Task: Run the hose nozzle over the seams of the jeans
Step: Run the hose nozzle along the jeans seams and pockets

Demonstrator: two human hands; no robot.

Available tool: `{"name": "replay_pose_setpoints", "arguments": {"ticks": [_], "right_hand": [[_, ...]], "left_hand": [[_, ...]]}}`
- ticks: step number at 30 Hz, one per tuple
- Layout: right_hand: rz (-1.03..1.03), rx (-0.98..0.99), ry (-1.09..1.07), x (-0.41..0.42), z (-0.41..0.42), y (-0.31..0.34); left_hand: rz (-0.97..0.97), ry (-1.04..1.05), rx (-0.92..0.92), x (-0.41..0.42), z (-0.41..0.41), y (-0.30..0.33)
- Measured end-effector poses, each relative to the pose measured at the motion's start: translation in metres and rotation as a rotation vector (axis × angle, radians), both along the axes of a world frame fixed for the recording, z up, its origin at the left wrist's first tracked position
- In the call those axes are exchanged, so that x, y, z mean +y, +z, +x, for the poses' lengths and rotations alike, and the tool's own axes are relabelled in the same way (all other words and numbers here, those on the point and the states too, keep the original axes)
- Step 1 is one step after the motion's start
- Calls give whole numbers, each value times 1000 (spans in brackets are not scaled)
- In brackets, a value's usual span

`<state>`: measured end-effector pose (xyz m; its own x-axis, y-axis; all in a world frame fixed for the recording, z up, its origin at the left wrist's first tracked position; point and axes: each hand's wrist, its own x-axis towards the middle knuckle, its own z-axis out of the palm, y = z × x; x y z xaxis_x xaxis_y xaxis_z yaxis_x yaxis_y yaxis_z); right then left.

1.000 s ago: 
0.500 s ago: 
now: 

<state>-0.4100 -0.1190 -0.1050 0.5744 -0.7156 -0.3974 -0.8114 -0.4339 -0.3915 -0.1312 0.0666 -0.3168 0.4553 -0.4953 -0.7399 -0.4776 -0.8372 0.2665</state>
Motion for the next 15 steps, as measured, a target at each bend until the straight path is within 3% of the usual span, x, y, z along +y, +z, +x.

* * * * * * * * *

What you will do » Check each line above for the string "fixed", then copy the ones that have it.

Answer for the task »
- Measured end-effector poses, each relative to the pose measured at the motion's start: translation in metres and rotation as a rotation vector (axis × angle, radians), both along the axes of a world frame fixed for the recording, z up, its origin at the left wrist's first tracked position
`<state>`: measured end-effector pose (xyz m; its own x-axis, y-axis; all in a world frame fixed for the recording, z up, its origin at the left wrist's first tracked position; point and axes: each hand's wrist, its own x-axis towards the middle knuckle, its own z-axis out of the palm, y = z × x; x y z xaxis_x xaxis_y xaxis_z yaxis_x yaxis_y yaxis_z); right then left.

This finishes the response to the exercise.